Federal Govt Shelves Taskforce Addressing Responses To Sexual Assault On Campus

A planned federal taskforce to address universities’ woefully inadequate responses to sexual assault and harassment on campus has been abandoned by the new Education Minister Dan Tehan, The Age reports.

Fairfax unearthed correspondence suggesting Simon Birmingham, the Education Minister in the Turnbull Government, was close to announcing the initiative before the August leadership spill, installing Scott Morrison as Liberal leader. In the ensuing cabinet reshuffle, Tehan replaced Birmingham.

The launch of a federal taskforce was spurred on by the release of the AHRC‘s Change the Course report last year, detailing widespread sexual assault and harassment at Australian universities, including degrading initiation rituals at residential colleges. The taskforce would have held universities accountable for the way they deal with assault and harassment allegations on campus.

In February this year, activist groups including Fair Agenda, End Rape on Campus Australia, the National Union of Students and The Hunting Ground Australia Project began to agitate for the establishment of a taskforce to scrutinise institutional responses to sexual violence on campus.

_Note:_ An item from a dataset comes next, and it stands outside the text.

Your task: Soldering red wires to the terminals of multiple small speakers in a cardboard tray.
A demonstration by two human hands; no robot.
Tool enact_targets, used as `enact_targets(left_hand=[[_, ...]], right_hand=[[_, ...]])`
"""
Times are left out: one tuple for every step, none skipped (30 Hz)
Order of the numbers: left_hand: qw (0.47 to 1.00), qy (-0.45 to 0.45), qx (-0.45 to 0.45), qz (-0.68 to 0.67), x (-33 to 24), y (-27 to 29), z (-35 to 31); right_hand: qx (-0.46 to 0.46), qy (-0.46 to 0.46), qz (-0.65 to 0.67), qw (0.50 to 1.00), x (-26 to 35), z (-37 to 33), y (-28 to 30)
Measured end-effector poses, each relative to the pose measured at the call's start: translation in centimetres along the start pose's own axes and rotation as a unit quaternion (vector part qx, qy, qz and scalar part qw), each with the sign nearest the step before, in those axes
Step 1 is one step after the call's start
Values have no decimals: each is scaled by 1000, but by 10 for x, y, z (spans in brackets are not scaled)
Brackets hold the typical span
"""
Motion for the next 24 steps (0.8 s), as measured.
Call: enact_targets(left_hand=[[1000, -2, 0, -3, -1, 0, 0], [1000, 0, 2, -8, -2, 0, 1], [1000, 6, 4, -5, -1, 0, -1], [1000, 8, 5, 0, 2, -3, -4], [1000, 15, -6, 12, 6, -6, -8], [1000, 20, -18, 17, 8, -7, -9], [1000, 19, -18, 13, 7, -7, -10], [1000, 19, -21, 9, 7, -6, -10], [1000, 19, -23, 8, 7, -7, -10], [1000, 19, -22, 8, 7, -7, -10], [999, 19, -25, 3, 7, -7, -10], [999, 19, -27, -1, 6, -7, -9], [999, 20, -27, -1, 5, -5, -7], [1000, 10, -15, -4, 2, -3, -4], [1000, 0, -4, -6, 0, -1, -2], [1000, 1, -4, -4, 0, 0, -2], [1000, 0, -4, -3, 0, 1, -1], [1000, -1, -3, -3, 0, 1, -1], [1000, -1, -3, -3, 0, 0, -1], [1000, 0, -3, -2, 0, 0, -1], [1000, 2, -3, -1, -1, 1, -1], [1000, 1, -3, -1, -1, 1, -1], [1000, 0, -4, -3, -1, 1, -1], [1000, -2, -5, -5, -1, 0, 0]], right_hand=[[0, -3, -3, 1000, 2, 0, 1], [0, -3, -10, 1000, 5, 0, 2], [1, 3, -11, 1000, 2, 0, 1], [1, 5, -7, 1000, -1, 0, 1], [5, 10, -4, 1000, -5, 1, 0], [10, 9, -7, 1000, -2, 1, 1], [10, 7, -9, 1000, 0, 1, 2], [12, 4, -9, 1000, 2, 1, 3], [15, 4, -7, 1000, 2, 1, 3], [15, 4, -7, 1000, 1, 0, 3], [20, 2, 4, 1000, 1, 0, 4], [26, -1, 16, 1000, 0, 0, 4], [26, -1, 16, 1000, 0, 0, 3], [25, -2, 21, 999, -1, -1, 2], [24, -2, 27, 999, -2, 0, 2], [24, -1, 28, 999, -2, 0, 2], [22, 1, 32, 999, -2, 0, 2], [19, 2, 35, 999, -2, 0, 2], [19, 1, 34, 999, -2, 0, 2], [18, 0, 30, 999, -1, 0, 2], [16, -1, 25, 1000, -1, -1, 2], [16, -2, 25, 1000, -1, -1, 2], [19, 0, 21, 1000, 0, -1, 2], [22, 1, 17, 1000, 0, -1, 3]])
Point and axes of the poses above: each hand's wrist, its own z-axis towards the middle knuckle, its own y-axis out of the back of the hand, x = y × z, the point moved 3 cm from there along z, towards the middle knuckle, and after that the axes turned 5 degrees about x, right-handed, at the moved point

Activists had been working with the former Education Minister’s Office, developing draft terms of reference, approaching a prospective Chair, and discussing a September announcement date.

Sharna Bremner, Director of End Rape on Campus Australia, spoke to the urgent need for government to finally take concrete steps to address the issue of sexual assault on campus, describing it as “critical” that an independent body be able to “provide oversight and accountability on this issue“.

Far too often we have seen universities taking months and months to get back to young women with urgent safety concerns, we’ve seen survivors unable to access affordable, trauma-informed counselling services, and we’ve seen college cultures where demeaning and violent behaviour is normalised.

It’s disgraceful that we’re in a situation where nobody is effectively holding universities accountable for compromising student wellbeing. Even the national higher education regulator doesn’t have the powers to effectively deal with this issue.

The Age write that Tehan has not totally dumped the initiative, but will instead wait for a report from the Tertiary Education Quality and Standards Agency, before he potentially chooses to proceed. The report was due to be publicly released in July. It is now expected to be handed to Tehan by the end of the year or early next year, and it is not known when or if it be will be publicly released.

Instead of establishing the taskforce, Tehan has prioritised an inquiry into freedom of speech at universities, triggered by a September incident around Bettina Arndt speaking at the University of Sydney. Arndt calls the allegations of widespread sexual assault on campus a “myth“, and was met by opposition from left-wing activists protesting her inclusion in a student-run event.

Former High Court chief justice Robert French has been asked to review policies to uphold free expression.

Bremner told The Age the minister’s decision as “incredibly disappointing“: “[It is] incredibly disappointing that the minister would act so quickly on something like freedom of speech on campus but would walk away from students who are being raped on campus.